De como a História faz falta e... a
frase “O povo quer voltar a sonhar!”
Por Cristiano das Neves Bodart
Blog CAFÉ COM SOCIOLOGIA
Não
se trata de defender quem hoje está no Governo. Trata-se de denunciar a
ignorância instalada na sociedade desde as caravelas. Ignorância essa que, como
dizia Umberto Eco, tornou-se mais perceptível pelo fato das redes sociais tornarem-se
microfones de qualquer um, idiota ou não.
"O
povo quer voltar a sonhar!" Se por sonhar entendemos o ato de não
viver a realidade, a frase carrega uma grande verdade. Conhecer ofusca a visão,
já dizia Platão por meio de sua alegoria conhecida como “mito da caverna”. Nos
tempos idos, mas não remotos, a percepção da corrupção era praticamente
inexistente, pois o coronelismo, e depois a ditadura militar, impediam o seu
desvelamento. O povo vivia um sonho, uma realidade fictícia construída por
interesses de grupos. Porém, tínhamos uma sociedade ainda mais desigual e
marcada pela precariedade socioeconômica, com IDH assustador. O desenvolvimento
industrial foi excludente e o “bolo” repartido com alguns poucos, em “festas de
bacanas”. A grande maioria hão havia sido convidado, como protestava Cazuza.
Querer não ver é parte da posição do maior cego. Não desejo “voltar” a sonhar.
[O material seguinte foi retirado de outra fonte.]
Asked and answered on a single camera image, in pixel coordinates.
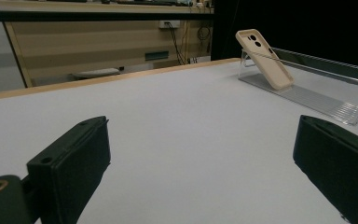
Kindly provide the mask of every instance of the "electrical cable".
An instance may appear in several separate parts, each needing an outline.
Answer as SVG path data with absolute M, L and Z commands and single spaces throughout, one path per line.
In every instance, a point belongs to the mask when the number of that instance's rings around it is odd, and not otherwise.
M 193 2 L 191 0 L 187 1 L 188 9 L 190 9 L 190 13 L 192 13 L 191 8 L 193 7 Z
M 181 42 L 181 46 L 180 46 L 180 49 L 179 49 L 179 52 L 182 52 L 182 46 L 184 45 L 184 40 L 185 40 L 185 37 L 187 36 L 187 32 L 188 32 L 188 24 L 186 25 L 186 29 L 185 29 L 185 33 L 183 34 L 182 36 L 182 42 Z
M 228 29 L 227 34 L 231 34 L 231 31 L 232 31 L 232 29 L 234 28 L 235 20 L 236 20 L 236 18 L 237 18 L 237 14 L 238 14 L 238 6 L 239 6 L 239 5 L 240 5 L 240 0 L 237 0 L 237 5 L 235 6 L 234 17 L 233 17 L 233 19 L 232 19 L 232 23 L 231 23 L 231 25 L 230 25 L 230 28 Z M 230 36 L 229 36 L 229 35 L 226 35 L 226 41 L 224 41 L 224 45 L 223 45 L 223 47 L 222 47 L 223 50 L 227 47 L 228 40 L 231 40 L 231 39 L 230 39 Z
M 178 46 L 176 44 L 176 35 L 175 35 L 175 31 L 173 30 L 172 24 L 170 22 L 165 22 L 165 24 L 167 24 L 170 27 L 170 31 L 171 31 L 171 35 L 172 35 L 172 40 L 173 40 L 173 44 L 175 46 L 175 50 L 176 50 L 176 57 L 178 59 L 179 64 L 185 64 L 185 60 L 183 58 L 183 55 L 181 54 L 181 52 L 178 49 Z
M 199 47 L 199 52 L 197 54 L 196 57 L 196 61 L 197 59 L 200 57 L 201 53 L 202 53 L 202 49 L 203 49 L 203 42 L 205 40 L 211 40 L 211 29 L 210 26 L 205 25 L 204 23 L 201 24 L 201 27 L 199 28 L 199 30 L 197 31 L 197 38 L 200 41 L 200 47 Z M 207 52 L 209 52 L 209 47 L 210 47 L 210 43 L 208 43 L 208 48 L 207 48 Z

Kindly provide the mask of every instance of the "clear acrylic stand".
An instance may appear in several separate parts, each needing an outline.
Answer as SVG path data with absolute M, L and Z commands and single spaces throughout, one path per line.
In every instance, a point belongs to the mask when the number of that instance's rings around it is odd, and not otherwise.
M 356 125 L 358 123 L 358 66 L 284 49 L 272 48 L 272 50 L 279 59 L 243 50 L 239 80 L 321 112 L 345 124 Z M 272 89 L 252 62 L 252 55 L 280 61 L 295 79 L 295 83 L 283 90 Z

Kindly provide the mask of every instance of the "desk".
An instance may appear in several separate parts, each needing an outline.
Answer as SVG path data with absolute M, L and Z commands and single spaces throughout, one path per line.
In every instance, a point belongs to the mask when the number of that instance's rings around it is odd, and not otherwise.
M 96 21 L 87 14 L 83 14 L 85 18 L 80 21 L 6 21 L 4 25 L 27 87 L 37 85 L 36 80 L 41 77 L 143 63 L 178 64 L 170 29 L 159 29 L 158 20 L 139 21 L 135 19 L 137 13 L 159 14 L 161 17 L 167 13 L 184 17 L 213 14 L 212 8 L 5 0 L 0 0 L 0 10 L 31 11 L 30 17 L 36 12 L 100 13 L 105 16 L 110 13 L 112 17 L 128 14 L 127 21 L 104 21 L 109 15 Z M 212 21 L 181 21 L 174 32 L 184 63 L 186 59 L 209 56 L 211 33 L 205 40 L 200 40 L 199 29 L 207 35 L 212 31 Z
M 241 82 L 239 66 L 231 59 L 0 93 L 0 175 L 24 178 L 34 155 L 105 115 L 112 164 L 78 223 L 347 223 L 292 153 L 302 114 L 357 134 L 358 125 Z

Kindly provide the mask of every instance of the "white tabletop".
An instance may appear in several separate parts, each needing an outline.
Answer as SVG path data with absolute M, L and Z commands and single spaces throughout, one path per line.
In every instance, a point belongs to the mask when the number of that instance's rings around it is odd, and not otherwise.
M 295 165 L 299 116 L 239 62 L 0 99 L 0 175 L 107 116 L 112 164 L 78 223 L 347 223 Z

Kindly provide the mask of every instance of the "beige phone case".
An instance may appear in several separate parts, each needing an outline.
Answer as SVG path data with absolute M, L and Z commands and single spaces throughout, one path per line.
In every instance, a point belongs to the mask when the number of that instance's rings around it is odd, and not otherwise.
M 235 37 L 273 89 L 281 90 L 293 84 L 294 80 L 292 76 L 284 65 L 278 61 L 278 56 L 257 30 L 241 30 L 236 33 Z

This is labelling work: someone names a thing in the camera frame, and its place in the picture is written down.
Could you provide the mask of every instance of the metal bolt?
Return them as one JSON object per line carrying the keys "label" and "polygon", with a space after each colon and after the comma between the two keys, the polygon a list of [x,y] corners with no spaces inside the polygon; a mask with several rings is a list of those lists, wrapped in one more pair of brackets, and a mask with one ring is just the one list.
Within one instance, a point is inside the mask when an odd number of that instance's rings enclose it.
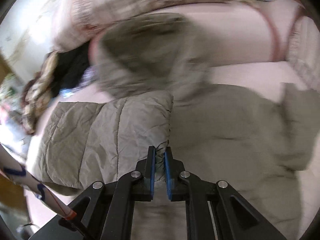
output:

Desejo ver um país real, onde o Ministério Público denuncia, a Polícia Federal
e a justiça condena corruptos, sobretudo grandes empresários que se beneficiavam
de forma indevida de grandes obras e prestações de serviço. Não quero fechar os
meus olhos. Eu não quero voltar a sonhar!
Gritam: “O
povo quer voltar a sonhar!” Se por sonhar entendemos uma vida melhor, a
frase está equivocada. Voltar a quando? Quando tivemos um país melhor? Quando
éramos um Império marcado pela escravidão? Quando éramos um país ditado pela
lógica do coronelismo e do patrimonialismo? Quando vivíamos debaixo da Ditadura
civil e a Militar? Seria nos anos de 1980, conhecida como década perdida? Ou
quando nos anos de 1990, momento que estávamos mergulhados em uma inflação que
massacrava os mais pobres? Voltar para quando? Para os anos 2000, marcados pelo
desemprego e as constantes reportagens de pessoas que morriam de fome no
Nordeste e no Norte brasileiro? Se sonhar significa “vida melhor”, não entendo
o emprego do verbo “voltar” utilizado na frase. Acha mesmo que já estivemos em
melhores condições enquanto nação? Dê uma fuçada nos dados estatísticos
referentes ao índice de Gine e ao ao IDH, por exemplo (pena que esses existem a
poucas décadas, o que impede uma comparação de longa duração). Busque dá uma
espiada nos dados referentes ao analfabetismo, aos números de matrículas da
escola básica e no ensino superior. Busque o número de projetos sociais
praticados pelos governos para atender quem mais precisa. Alguns irão dizer que
antes a escola era melhor, o que é verdade. Pena que gente como eu, não tinha
lugar nela... não era para o povo. Quando antes tivemos mais direitos
garantidos? Quando antes tivemos mais participação social na gestão pública?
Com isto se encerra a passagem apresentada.